CRISPR-DRIVEN VECTOR CONTROL: GENE EDITING MOSQUITO POPULATIONS TO MITIGATE ZOONOTIC SPILLOVER

Abstract

 This approach to self-propagating CRISPR is a life-altering method to curb the infectious diseases transmitted by mosquitoes. They may reduce the size of mosquito population which causes diseases or eliminate them altogether.  The paper examined the CRISPR/Cas9 gene editing in the mosquitoes, Aedes aegypti and Anopheles gambiae. It did so by concentrating on doublesex gene in order to render females sterile and reducing the population.  Accessed in the laboratory five generations of modified lines displayed an exceptionally high rate of drive (eta > 96 percent). They also contained these lines with decreased reproductive capacity and increased male-biased sex ratios.  Semi-field mesocosm trials revealed that the population will go extinct within eight to ten reproductive generations relative to release ratios of 1:1 and 1:3.  In addition, the ecological modelling also indicated that the deployment scenarios involving gene drive would lead to a large reduction in entomological inoculation rates (EIR) and vectorial capacity.  The model on agent-based simulations indicated that the risk of spillover would fall by 72 percent in 10 years but this was sensitive with regard to the development of the gene drive resistance and migratory inputs.  As indicated in interviews with stakeholders, the control using CRISPR is viewed with a touch of optimism.
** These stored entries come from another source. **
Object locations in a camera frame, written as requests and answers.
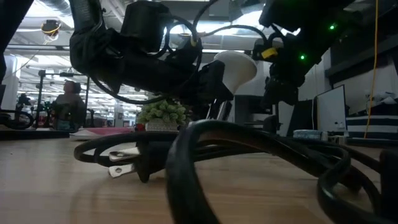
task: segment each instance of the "warehouse ceiling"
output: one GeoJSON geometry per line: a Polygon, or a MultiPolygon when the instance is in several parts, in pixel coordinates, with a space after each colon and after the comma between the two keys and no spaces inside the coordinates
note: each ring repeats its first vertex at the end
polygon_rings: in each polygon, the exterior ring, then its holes
{"type": "MultiPolygon", "coordinates": [[[[120,30],[124,19],[124,12],[126,6],[133,1],[121,0],[101,0],[101,5],[106,12],[104,20],[107,27],[112,27],[120,30]]],[[[162,1],[169,7],[172,14],[180,16],[184,19],[192,21],[198,9],[201,8],[207,1],[162,1]]],[[[351,7],[351,10],[365,10],[370,8],[372,4],[366,0],[358,0],[351,7]]],[[[256,26],[266,35],[271,34],[270,29],[266,29],[258,24],[260,11],[245,14],[239,19],[236,19],[232,24],[244,24],[256,26]]],[[[199,32],[209,32],[219,27],[229,25],[229,17],[231,13],[229,10],[229,0],[219,0],[215,5],[207,10],[202,21],[198,25],[199,32]]],[[[184,27],[174,27],[170,36],[171,47],[176,47],[181,38],[179,33],[188,32],[184,27]]],[[[20,89],[19,93],[28,93],[31,98],[37,97],[39,84],[38,71],[46,69],[48,73],[58,72],[76,72],[70,65],[69,53],[67,46],[69,45],[69,38],[73,34],[73,20],[69,8],[68,0],[35,0],[25,19],[22,21],[18,31],[14,35],[7,54],[13,54],[19,58],[21,65],[26,65],[21,69],[20,89]],[[55,19],[62,23],[62,28],[57,38],[50,40],[45,37],[40,26],[48,19],[55,19]],[[48,46],[64,46],[49,47],[45,50],[38,50],[38,45],[43,45],[46,42],[48,46]]],[[[258,39],[256,33],[248,30],[233,29],[226,30],[217,35],[205,37],[202,39],[203,47],[207,49],[203,62],[208,63],[213,60],[213,56],[221,50],[252,50],[255,41],[258,39]]],[[[89,91],[88,107],[95,109],[97,112],[102,111],[104,115],[113,110],[115,100],[109,95],[103,93],[95,85],[90,84],[86,86],[86,77],[71,77],[62,78],[56,75],[46,76],[44,80],[44,100],[54,100],[57,95],[63,92],[62,85],[65,80],[73,80],[82,84],[82,97],[85,97],[85,91],[89,91]]],[[[123,86],[121,88],[121,95],[135,100],[146,99],[146,95],[142,91],[136,91],[133,87],[123,86]]],[[[133,114],[140,110],[134,105],[124,105],[126,116],[133,117],[133,114]]]]}

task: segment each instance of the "plant pot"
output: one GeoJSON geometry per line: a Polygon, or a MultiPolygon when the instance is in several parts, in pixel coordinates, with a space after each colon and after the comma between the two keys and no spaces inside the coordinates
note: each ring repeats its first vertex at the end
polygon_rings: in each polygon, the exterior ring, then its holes
{"type": "Polygon", "coordinates": [[[153,119],[145,124],[146,131],[178,132],[177,127],[177,123],[165,123],[161,119],[153,119]]]}

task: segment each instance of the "green succulent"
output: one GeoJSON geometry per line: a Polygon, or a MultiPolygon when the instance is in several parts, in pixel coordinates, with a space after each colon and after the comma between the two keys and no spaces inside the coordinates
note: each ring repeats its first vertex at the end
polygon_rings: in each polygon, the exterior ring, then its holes
{"type": "Polygon", "coordinates": [[[148,123],[153,119],[161,119],[165,123],[185,124],[188,121],[188,111],[179,102],[162,100],[144,105],[137,117],[138,123],[148,123]]]}

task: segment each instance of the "small potted plant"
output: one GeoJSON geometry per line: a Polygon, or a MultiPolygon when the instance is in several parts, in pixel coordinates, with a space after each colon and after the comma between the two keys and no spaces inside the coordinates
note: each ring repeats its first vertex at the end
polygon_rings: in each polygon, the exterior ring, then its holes
{"type": "Polygon", "coordinates": [[[188,122],[188,111],[179,102],[162,100],[144,105],[137,122],[146,124],[147,131],[177,131],[188,122]]]}

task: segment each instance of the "desk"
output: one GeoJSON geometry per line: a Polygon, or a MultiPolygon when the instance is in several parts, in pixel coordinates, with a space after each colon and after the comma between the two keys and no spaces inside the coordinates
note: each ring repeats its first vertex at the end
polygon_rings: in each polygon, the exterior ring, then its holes
{"type": "MultiPolygon", "coordinates": [[[[107,168],[73,158],[80,142],[68,139],[0,142],[0,222],[2,224],[173,223],[164,173],[143,184],[136,174],[118,179],[107,168]]],[[[380,150],[360,149],[373,157],[380,150]]],[[[196,164],[206,195],[225,224],[331,223],[319,208],[316,179],[267,154],[251,154],[196,164]]],[[[378,175],[358,166],[370,178],[378,175]]],[[[344,198],[370,209],[364,192],[344,198]]]]}

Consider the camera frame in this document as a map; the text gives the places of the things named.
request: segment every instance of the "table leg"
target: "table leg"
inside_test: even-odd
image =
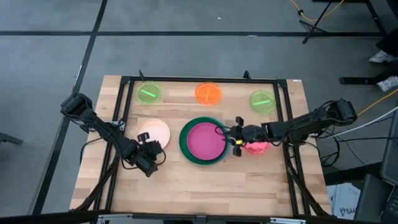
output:
[[[22,144],[23,140],[20,140],[18,138],[12,137],[8,134],[0,133],[0,141],[2,142],[9,142],[13,144]]]
[[[372,78],[362,77],[340,77],[339,81],[342,85],[376,85],[378,82],[386,80],[388,77],[398,75],[398,61],[394,61],[391,66],[382,73]]]

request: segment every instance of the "red object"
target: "red object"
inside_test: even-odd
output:
[[[251,154],[260,155],[268,151],[271,148],[270,145],[269,142],[254,142],[247,143],[243,148]]]

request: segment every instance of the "yellow cable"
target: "yellow cable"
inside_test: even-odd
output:
[[[392,96],[394,93],[396,93],[398,91],[398,89],[392,91],[391,93],[389,93],[387,96],[381,98],[380,100],[377,100],[376,102],[372,103],[372,105],[368,106],[367,108],[365,108],[365,110],[362,110],[361,112],[358,113],[358,116],[361,116],[363,113],[365,113],[365,111],[367,111],[368,109],[372,108],[374,105],[380,103],[381,101],[387,99],[388,97]]]
[[[294,4],[294,6],[296,7],[296,9],[299,11],[300,8],[299,8],[298,5],[296,4],[296,2],[294,2],[294,0],[290,0],[290,1]],[[336,10],[344,1],[345,1],[345,0],[341,0],[341,2],[340,2],[337,6],[335,6],[330,12],[326,13],[325,15],[323,15],[321,19],[326,18],[327,16],[329,16],[330,14],[332,14],[333,11]],[[316,21],[318,21],[318,19],[309,19],[309,18],[307,18],[306,16],[304,16],[304,13],[300,13],[300,15],[301,15],[304,19],[306,19],[307,21],[310,21],[310,22],[316,22]]]

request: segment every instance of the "pink bowl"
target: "pink bowl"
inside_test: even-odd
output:
[[[187,137],[188,149],[198,159],[209,161],[223,153],[226,142],[224,136],[215,131],[216,125],[205,122],[195,125]]]
[[[260,155],[268,151],[271,148],[270,145],[269,142],[254,142],[247,143],[243,148],[251,154]]]

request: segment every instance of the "gray floor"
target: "gray floor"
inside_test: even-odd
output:
[[[308,17],[324,3],[297,0]],[[398,26],[384,1],[373,1],[387,30]],[[92,30],[100,0],[0,0],[0,30]],[[100,30],[305,31],[295,8],[285,0],[109,0]],[[320,27],[335,32],[376,32],[363,4],[343,4]],[[103,75],[241,77],[302,79],[310,109],[344,98],[357,111],[385,94],[375,86],[343,86],[338,77],[373,77],[384,69],[368,63],[377,52],[372,38],[301,37],[98,37],[81,92],[96,101]],[[60,103],[70,94],[88,37],[0,36],[0,131],[24,139],[21,146],[0,145],[0,216],[30,212],[35,186],[61,119]],[[390,110],[393,96],[365,113],[355,126]],[[389,121],[344,138],[386,136]],[[68,210],[86,134],[71,125],[44,212]],[[322,154],[335,143],[318,141]],[[370,164],[382,158],[385,141],[357,141],[351,148]],[[342,146],[337,169],[361,166]]]

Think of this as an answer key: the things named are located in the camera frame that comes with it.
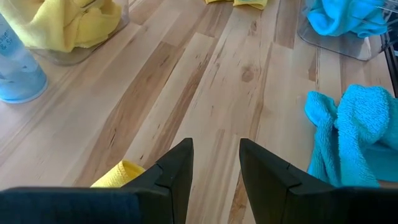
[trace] wood grain
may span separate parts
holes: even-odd
[[[264,11],[130,1],[131,23],[85,62],[58,67],[37,57],[50,82],[40,98],[0,103],[0,189],[90,186],[121,159],[149,168],[190,137],[187,223],[253,224],[241,138],[307,170],[308,91],[337,102],[352,83],[393,92],[384,54],[360,62],[308,45],[295,33],[299,14],[296,0],[271,0]]]

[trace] plastic container
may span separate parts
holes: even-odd
[[[359,60],[370,60],[398,41],[398,3],[382,0],[340,0],[343,11],[327,8],[328,15],[341,13],[338,26],[322,23],[321,0],[302,0],[297,33],[304,41]]]
[[[0,13],[29,50],[59,65],[82,62],[129,23],[128,0],[1,0]]]
[[[0,15],[0,100],[25,103],[47,88],[47,77]]]

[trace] yellow cloth
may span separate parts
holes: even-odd
[[[145,169],[128,161],[121,161],[91,187],[122,187],[145,172]]]
[[[25,46],[71,52],[106,40],[121,6],[112,0],[0,0],[0,13]]]
[[[263,10],[267,5],[267,0],[205,0],[206,4],[216,1],[234,1],[233,6],[248,4],[256,9]]]

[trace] blue towel
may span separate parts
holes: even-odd
[[[317,127],[309,174],[335,187],[398,182],[398,99],[387,90],[351,85],[338,107],[311,91],[304,109]]]
[[[349,31],[360,38],[387,32],[382,16],[384,0],[307,0],[307,18],[320,35],[339,36]]]

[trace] blue bottle
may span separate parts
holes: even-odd
[[[47,77],[0,14],[0,100],[25,103],[47,88]]]

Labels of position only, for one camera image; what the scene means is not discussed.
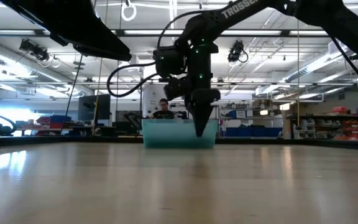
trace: ceiling
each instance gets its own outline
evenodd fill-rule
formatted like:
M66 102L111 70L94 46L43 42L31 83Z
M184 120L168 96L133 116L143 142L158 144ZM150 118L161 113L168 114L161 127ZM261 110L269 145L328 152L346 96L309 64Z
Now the ceiling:
M153 1L136 1L132 0L131 4L136 6L136 15L131 21L125 21L121 17L121 3L122 1L114 0L97 0L96 13L101 20L111 30L146 30L146 29L163 29L169 21L176 15L198 10L200 1L203 3L203 9L217 9L224 7L229 1L225 0L153 0ZM344 1L347 7L358 15L358 0ZM125 9L126 17L130 17L133 10L131 8ZM174 29L184 29L187 20L190 17L185 17L175 22ZM0 30L35 30L40 29L37 25L32 24L24 19L11 9L0 4ZM231 29L240 30L316 30L319 27L306 25L298 22L294 17L288 17L273 9L265 9L256 15L234 25ZM33 43L38 44L48 49L48 53L54 55L59 59L58 61L51 61L42 63L47 66L47 69L59 75L66 77L68 80L73 80L76 65L75 61L79 61L80 54L76 53L71 45L62 47L60 44L49 39L47 35L31 36L31 35L0 35L0 46L9 52L21 55L34 63L34 68L37 68L37 61L30 55L24 55L19 50L22 39L29 39ZM151 58L151 52L155 50L157 45L157 36L149 37L131 37L122 36L121 40L130 48L131 54L134 58L139 59L139 62L146 62L147 58ZM162 45L172 45L174 37L164 37ZM247 63L239 63L234 67L227 61L227 56L230 48L236 40L243 41L246 52L249 54ZM219 53L212 55L212 71L214 73L213 81L218 78L224 79L225 82L279 82L290 74L290 71L297 70L305 64L319 59L328 50L328 44L331 39L329 37L219 37L214 42L219 47ZM78 77L79 82L84 82L87 78L92 78L94 82L98 81L99 74L101 75L100 89L106 89L106 80L108 75L117 68L120 62L110 59L84 57L82 66ZM344 74L338 76L330 82L351 82L354 75L350 75L349 67L344 64L342 57L338 57L334 62L327 64L321 68L314 70L312 73L303 76L300 82L317 83L320 80L337 74L339 72ZM153 68L148 68L144 72L144 76L153 73ZM142 72L139 70L126 70L120 73L119 82L138 82ZM12 77L4 79L0 77L0 82L11 81ZM119 89L131 88L133 85L119 85ZM234 85L224 85L223 89L231 89ZM258 87L265 87L256 83L255 85L239 85L236 90L256 90ZM268 93L280 95L282 93L289 94L293 92L294 88L291 86L277 86L272 88ZM95 85L85 85L92 91L97 89ZM311 91L311 88L305 87L304 90Z

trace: person
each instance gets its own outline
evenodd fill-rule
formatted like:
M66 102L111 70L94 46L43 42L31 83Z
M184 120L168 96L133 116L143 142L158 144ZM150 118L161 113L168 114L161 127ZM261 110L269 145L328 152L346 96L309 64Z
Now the person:
M175 116L175 113L168 110L168 105L169 105L168 100L165 98L162 98L160 100L161 110L154 112L150 118L152 118L152 119L173 119Z

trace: black robotic arm
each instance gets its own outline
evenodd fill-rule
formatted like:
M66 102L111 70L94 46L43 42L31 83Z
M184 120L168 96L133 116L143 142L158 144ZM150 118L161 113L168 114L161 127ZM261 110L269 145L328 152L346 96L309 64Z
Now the black robotic arm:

They emphasized the point of biosafety control and reasonable use in the regions where the disease is prevalent.  The findings demonstrate that gene drives work and can be applied in scale to manage vectors, yet sound alarm bells about safety and ethical and ecological considerations.  This integrative study sets the pace of future advancement of CRISPR-based mosquito control as a means of preventing subsequent zoonotic spillovers.